Irrational Pessimism, Hurley and Fuller, 2001
"Cognitive psychologists use the term "saliency" to refer to how the human brain reacts to extremely traumatic events. The more traumatic and more recent the event, the greater the human brain assumes its probability of recurring, regardless of the actual probability of a similar event. The brain simply chooses to ignore other factors that might affect a particular event or circumstance".

Short Interest and Stock Returns, Asquith, Pathak & Ritter, 2004
"Whether or not short sellers can profit from a short selling strategy, the finding that heavily shorted stocks underperform the market has other important investment implications. An investor selecting stocks for a portfolio should avoid stocks with a high short interest ratio. If an investor already owns a stock that develops sustained high short interest, the clear and strong advice is to sell the stock immediately. Consistent with other studies, we find that the higher the short interest ratio, the lower is the subsequent performance. That is, firms with short interest ratios of 10% or more underperform those of 5% or 2.5%".
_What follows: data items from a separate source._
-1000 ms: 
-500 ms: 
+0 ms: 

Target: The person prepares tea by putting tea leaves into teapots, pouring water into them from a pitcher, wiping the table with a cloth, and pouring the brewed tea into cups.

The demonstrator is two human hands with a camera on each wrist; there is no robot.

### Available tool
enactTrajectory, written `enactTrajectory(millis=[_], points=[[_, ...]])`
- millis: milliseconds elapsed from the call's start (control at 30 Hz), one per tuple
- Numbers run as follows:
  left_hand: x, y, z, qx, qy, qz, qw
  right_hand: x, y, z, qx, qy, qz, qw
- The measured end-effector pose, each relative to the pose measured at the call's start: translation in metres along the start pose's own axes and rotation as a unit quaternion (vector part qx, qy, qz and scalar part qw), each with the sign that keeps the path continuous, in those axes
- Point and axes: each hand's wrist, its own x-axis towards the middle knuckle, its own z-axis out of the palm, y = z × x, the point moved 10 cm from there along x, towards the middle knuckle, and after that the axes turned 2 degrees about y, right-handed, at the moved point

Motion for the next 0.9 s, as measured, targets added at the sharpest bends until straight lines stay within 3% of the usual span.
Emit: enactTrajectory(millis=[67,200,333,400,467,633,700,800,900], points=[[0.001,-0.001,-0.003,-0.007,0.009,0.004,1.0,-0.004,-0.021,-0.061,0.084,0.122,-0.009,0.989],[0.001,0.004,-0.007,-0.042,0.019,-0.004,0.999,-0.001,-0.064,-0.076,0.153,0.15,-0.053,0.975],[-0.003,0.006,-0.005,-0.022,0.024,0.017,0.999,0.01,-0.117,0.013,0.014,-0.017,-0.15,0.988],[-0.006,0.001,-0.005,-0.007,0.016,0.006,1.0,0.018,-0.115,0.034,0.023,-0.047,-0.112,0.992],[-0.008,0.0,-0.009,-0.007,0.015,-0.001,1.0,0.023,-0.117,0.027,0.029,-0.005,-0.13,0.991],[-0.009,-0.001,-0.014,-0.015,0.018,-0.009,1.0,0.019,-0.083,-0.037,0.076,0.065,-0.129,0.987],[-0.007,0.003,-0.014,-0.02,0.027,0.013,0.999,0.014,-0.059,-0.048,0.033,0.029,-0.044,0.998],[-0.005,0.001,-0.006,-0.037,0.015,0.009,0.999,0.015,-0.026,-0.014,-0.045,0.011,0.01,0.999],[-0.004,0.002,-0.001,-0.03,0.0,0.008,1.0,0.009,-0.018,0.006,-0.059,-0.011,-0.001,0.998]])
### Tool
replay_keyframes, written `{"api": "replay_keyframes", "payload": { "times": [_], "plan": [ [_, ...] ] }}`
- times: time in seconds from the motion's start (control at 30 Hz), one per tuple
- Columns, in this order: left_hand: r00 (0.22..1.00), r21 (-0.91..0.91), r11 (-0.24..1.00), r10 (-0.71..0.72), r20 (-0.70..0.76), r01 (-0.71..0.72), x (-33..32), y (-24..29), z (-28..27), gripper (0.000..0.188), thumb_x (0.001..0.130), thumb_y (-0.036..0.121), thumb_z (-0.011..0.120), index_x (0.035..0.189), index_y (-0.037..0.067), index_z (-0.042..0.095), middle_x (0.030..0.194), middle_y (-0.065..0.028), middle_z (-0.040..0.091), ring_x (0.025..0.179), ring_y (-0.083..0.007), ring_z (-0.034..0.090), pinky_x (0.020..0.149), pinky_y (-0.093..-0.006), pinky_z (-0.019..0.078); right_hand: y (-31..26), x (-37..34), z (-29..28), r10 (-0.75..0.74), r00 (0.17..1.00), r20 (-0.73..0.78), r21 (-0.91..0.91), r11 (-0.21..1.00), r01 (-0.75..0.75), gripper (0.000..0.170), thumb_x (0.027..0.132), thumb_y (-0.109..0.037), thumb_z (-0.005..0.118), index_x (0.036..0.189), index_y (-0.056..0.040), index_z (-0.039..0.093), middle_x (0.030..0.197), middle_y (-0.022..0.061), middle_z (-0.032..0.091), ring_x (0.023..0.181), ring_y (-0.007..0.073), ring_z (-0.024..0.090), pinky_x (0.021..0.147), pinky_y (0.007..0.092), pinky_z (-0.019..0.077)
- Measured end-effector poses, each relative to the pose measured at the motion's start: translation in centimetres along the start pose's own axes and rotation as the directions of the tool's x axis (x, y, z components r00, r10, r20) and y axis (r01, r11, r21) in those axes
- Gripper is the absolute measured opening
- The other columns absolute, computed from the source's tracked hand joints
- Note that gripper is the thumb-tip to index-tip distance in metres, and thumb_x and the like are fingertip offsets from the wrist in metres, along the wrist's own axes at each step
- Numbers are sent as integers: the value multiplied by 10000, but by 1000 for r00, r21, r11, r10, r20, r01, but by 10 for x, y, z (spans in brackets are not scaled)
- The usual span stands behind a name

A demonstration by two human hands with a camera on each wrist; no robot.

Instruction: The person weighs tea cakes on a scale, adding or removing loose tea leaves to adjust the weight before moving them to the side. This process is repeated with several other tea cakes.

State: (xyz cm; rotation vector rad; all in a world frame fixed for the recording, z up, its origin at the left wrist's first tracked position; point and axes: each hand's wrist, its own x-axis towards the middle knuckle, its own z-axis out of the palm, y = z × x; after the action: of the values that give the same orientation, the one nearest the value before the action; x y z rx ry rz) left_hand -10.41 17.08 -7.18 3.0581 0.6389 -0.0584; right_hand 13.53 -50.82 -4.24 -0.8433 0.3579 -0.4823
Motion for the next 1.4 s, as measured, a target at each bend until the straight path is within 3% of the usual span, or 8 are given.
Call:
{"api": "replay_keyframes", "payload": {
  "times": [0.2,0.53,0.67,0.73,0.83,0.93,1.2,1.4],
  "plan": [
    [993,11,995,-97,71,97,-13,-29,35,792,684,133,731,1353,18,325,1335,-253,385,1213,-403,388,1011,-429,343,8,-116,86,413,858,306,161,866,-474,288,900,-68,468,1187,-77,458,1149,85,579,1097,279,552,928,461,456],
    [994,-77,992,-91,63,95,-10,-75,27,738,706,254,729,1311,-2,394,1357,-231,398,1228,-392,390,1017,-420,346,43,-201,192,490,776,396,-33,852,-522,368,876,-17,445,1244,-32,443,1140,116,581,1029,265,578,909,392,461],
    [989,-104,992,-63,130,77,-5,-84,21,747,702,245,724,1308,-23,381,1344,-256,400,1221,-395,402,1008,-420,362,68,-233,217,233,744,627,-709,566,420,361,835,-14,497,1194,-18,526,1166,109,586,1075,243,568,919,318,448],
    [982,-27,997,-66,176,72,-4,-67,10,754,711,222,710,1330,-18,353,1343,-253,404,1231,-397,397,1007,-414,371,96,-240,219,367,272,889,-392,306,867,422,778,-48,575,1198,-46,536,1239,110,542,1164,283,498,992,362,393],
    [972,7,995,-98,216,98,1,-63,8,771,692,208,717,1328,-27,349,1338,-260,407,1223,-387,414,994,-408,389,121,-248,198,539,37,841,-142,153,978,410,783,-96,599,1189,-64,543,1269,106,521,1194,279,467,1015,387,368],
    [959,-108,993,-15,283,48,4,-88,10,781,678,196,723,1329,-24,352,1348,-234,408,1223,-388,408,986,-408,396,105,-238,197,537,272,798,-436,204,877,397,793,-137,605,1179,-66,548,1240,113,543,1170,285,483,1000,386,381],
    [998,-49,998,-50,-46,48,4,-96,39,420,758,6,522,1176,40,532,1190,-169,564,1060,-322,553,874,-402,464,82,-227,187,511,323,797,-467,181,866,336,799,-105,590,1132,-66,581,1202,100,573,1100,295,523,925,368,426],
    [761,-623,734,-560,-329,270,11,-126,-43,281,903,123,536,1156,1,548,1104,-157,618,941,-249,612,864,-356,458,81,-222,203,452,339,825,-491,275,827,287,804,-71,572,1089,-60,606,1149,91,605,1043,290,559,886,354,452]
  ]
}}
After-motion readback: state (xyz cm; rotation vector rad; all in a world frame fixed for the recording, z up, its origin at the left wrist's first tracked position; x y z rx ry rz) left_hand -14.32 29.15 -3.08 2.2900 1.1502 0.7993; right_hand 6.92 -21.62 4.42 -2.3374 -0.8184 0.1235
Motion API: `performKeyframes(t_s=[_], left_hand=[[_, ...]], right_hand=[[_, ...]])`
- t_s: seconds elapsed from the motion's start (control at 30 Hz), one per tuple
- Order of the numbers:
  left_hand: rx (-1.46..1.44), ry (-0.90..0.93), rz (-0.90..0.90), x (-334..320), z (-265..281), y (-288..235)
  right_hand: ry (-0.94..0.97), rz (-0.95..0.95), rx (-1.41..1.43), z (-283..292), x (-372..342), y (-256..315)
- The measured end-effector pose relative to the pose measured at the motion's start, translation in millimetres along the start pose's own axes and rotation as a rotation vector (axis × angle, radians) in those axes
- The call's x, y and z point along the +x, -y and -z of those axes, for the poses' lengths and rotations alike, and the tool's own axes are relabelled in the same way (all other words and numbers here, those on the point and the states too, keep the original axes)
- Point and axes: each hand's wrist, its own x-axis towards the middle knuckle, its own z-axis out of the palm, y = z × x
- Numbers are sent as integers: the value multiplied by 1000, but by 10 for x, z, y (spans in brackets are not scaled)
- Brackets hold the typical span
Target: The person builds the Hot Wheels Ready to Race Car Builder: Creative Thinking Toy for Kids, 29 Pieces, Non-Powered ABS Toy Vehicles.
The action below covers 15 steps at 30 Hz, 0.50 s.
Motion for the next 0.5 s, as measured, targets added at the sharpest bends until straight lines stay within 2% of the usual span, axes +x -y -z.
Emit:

Short-Selling Prior to Earnings Announcements, Christophe, Ferri and Angel, 2004
This article examines short-sales transactions in the five days prior to earnings announcements of 913 Nasdaq-listed firms. The tests provide evidence of informed trading in pre-announcement short-selling because they reveal that abnormal short-selling is significantly linked to postannouncement stock returns. We believe that these results should encourage financial market regulators to consider providing more extensive and timely disclosures of short-selling to investors.
Overconfidence, Investor Sentiment, and Evolution, WANG, 2001
"We find that underconfidence or pessimism cannot survive, but moderate overconfidence or optimism can survive and even dominate, particularly when the fundamental risk is large. These findings provide new empirical implications for the survivability of active fund management. Our results lend support to the relevance of the psychology of investors in studying financial markets".